Fred Perry's father was Labour/Co-operative MP for Kettering

This afternoon Andy Murray became the first British tennis player since Bunny Austin to reach the Wimbledon men's single final. But the last Briton to win the title, of course, was Fred Perry. And that gives me the excuse to impart a little piece of political trivia.

Fred Perry's father was Labour and Co-operative MP for Kettering.

Samuel Perry came from Stockport and was involved with Co-operative movement in that town and then Birkenhead. On the founding of the Co-operative Party in 1917, he was appointed its first national secretary.

He moved to London and lived in Brentham Garden Suburb in Ealing, which was managed on Co-operative principles. There his young son was able to benefit from the sporting facilities provided to become the best table tennis and then lawn tennis player in the world.

Wikipedia says of him:
Perry's success attracted the adoration of the crowds at Wimbledon particularly as he contrasted sharply with the privileged background of most patrons and players associated with the All England Club at that time.
Before it formed an electoral non-aggression pact with Labour in 1927, which allowed for a limited number of joint Labour/Co-operative candidates, the Co-operative Party stood its own candidates and even saw a few MPs elected.
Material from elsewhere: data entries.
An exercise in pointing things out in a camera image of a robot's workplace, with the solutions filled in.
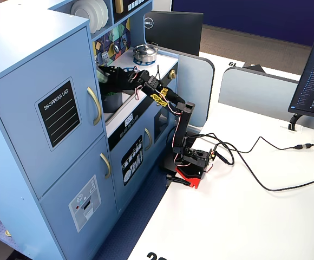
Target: gold handle
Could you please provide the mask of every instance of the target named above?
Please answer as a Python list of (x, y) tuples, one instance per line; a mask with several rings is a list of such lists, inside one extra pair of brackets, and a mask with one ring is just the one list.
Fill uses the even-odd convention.
[(109, 173), (105, 175), (105, 178), (108, 179), (110, 177), (110, 175), (112, 175), (112, 168), (110, 166), (110, 163), (108, 161), (108, 159), (105, 157), (104, 154), (101, 153), (101, 158), (103, 159), (103, 161), (107, 164), (108, 166), (108, 170), (109, 170)]
[(172, 69), (172, 70), (169, 72), (169, 79), (171, 79), (171, 80), (176, 79), (176, 72), (175, 72), (175, 69)]
[(96, 103), (97, 109), (98, 109), (98, 116), (97, 118), (93, 121), (93, 125), (97, 125), (99, 123), (99, 121), (101, 120), (101, 116), (102, 116), (102, 112), (101, 112), (101, 105), (99, 105), (99, 101), (98, 98), (96, 96), (96, 94), (94, 94), (94, 92), (92, 91), (92, 89), (90, 87), (87, 87), (87, 93), (90, 94), (91, 98), (93, 99), (93, 101)]
[(123, 11), (124, 11), (123, 0), (115, 0), (115, 6), (116, 6), (116, 12), (118, 14), (123, 13)]
[(145, 132), (147, 133), (148, 138), (150, 139), (150, 144), (148, 145), (147, 148), (145, 148), (145, 151), (147, 151), (147, 150), (149, 150), (149, 149), (151, 148), (151, 145), (152, 145), (152, 138), (151, 138), (150, 132), (148, 131), (147, 128), (145, 128)]

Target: shopping list sign
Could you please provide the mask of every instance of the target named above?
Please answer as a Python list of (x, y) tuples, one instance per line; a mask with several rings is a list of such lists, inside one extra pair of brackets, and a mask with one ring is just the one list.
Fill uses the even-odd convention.
[(52, 147), (80, 124), (70, 80), (38, 104)]
[(143, 158), (142, 151), (143, 148), (141, 135), (121, 160), (124, 186), (127, 185), (129, 180), (132, 178), (133, 174), (138, 170), (138, 168), (142, 164)]

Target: floor
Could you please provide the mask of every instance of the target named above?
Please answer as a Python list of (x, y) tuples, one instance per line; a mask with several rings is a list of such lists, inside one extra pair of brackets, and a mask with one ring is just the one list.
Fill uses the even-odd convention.
[[(209, 53), (228, 58), (228, 62), (222, 58), (225, 63), (231, 60), (241, 61), (240, 67), (244, 62), (260, 64), (262, 67), (298, 75), (303, 72), (310, 50), (310, 47), (294, 43), (208, 26), (203, 28), (200, 47), (205, 57), (206, 53)], [(217, 80), (220, 86), (220, 71), (216, 71), (215, 81)], [(126, 260), (128, 258), (163, 197), (166, 190), (165, 184), (165, 174), (155, 166), (94, 260)], [(0, 242), (0, 260), (6, 260), (11, 253), (12, 249)]]
[(200, 51), (300, 75), (311, 47), (205, 25)]

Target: toy kitchen
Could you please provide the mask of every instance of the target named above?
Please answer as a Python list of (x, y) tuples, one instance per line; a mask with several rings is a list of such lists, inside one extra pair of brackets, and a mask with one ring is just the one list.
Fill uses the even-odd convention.
[(197, 104), (194, 129), (207, 119), (213, 64), (147, 48), (152, 8), (153, 0), (0, 4), (0, 220), (31, 259), (92, 259), (175, 127), (138, 89), (102, 93), (98, 68), (158, 75)]

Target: white plate
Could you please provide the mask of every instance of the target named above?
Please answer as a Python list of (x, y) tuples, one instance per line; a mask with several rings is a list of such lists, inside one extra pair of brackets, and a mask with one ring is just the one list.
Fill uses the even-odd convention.
[(109, 11), (108, 11), (108, 7), (105, 4), (104, 0), (96, 0), (98, 2), (98, 4), (101, 6), (102, 11), (103, 11), (103, 25), (102, 27), (104, 27), (105, 25), (107, 25), (108, 19), (109, 19)]
[(100, 6), (100, 4), (98, 4), (98, 2), (96, 0), (85, 0), (86, 2), (88, 2), (88, 4), (92, 5), (93, 8), (96, 10), (96, 14), (97, 14), (97, 19), (98, 19), (98, 25), (97, 25), (97, 30), (100, 30), (103, 27), (103, 10), (102, 7)]
[(71, 7), (70, 13), (90, 20), (90, 32), (94, 34), (97, 31), (98, 17), (94, 7), (87, 1), (78, 0)]
The first of these was Alfred Waterson, who won Kettering in 1918.

Waterson lost to the Conservatives in 1922, but Samuel Perry won Kettering back for the Co-operative Party in 1923. He lost to the Tories in 1924, but won the seat back in 1929 as a Labour/Co-operative candidate. He was defeated at the 1935 general election, again by the Conservatives.

For a glimpse of a later general election campaign in Kettering, see the British Council film of the 1945 campaign.